We recorded and analyzed the growth data of 40 children with acute meningitis (age 5.8 +/– 3.1 years) for a year or more after treatment and compared them with their age and sex matched healthy siblings (n=100). None of the patients had meningitis sequelae that could affect linear growth. None of them had underweight and/or stunting for one year or more after treatment. No difference in dietary intake between patients and controls.

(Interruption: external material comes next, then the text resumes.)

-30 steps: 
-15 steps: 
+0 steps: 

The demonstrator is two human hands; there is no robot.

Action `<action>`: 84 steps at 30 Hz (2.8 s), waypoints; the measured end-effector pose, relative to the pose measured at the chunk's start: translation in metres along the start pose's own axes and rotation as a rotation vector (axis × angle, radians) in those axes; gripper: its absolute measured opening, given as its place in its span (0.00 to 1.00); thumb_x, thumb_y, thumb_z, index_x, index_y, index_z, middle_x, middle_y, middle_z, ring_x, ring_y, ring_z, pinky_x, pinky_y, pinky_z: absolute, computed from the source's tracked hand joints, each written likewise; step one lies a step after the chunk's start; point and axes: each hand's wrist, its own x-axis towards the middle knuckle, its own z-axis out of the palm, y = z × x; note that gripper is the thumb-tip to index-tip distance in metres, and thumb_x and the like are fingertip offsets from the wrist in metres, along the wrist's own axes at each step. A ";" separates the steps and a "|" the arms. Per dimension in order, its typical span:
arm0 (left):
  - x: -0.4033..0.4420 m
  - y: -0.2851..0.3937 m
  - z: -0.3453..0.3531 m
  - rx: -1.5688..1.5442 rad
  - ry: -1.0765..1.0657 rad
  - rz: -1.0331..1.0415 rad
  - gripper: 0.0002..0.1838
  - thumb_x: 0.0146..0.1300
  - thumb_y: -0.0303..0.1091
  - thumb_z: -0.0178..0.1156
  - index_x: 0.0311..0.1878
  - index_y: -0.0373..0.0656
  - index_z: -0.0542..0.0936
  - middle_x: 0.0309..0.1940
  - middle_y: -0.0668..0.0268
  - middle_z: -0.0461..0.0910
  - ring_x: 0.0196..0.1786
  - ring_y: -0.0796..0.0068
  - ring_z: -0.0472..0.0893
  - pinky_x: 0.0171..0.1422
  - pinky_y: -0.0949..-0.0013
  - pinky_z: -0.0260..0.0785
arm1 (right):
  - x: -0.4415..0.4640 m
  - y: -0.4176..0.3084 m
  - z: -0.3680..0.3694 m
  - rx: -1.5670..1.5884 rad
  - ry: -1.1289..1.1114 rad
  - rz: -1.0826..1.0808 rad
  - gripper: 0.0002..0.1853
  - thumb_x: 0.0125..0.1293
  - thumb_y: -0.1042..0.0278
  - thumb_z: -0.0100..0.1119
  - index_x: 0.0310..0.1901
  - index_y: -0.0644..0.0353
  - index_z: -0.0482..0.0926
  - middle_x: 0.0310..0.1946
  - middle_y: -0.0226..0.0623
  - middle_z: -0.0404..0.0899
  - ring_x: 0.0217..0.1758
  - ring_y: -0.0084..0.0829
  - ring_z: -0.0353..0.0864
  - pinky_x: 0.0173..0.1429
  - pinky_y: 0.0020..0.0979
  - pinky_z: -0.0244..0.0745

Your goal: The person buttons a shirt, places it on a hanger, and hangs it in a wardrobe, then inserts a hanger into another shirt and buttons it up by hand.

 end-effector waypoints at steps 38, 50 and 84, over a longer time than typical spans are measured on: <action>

The height standard deviation scores (HtSDS) of patients decreased significantly from –0.06 +/– 0.95 at the onset of meningitis to –0.46 +/– 1 after > 1 year of follow-up and were significantly lower than those for their normal siblings (0.31 +/− 0.5). Fifteen out of the 40 patients had decreased HtSDS > –0.5, while 3 had decreased HtSDS > –1 after > 1 year of follow-up. The BMI of patients significantly increased after 1 year or more of the acute attack but did not differ from the BMI for the controls. One patient and none of the controls had BMISDS > 2 at presentation. 5/40 patients and 2/100 children from the control group had BMISDS > 2 after 1 year or more of follow-up. The HtSDS decreased and BMI increased significantly in both groups with septic (n=10) and aseptic meningitis (n=30) with no significant difference among the 2 groups.

In conclusion, long term growth delay and overweight appear to be risk factors following an acute attack of both septic and aseptic meningitis.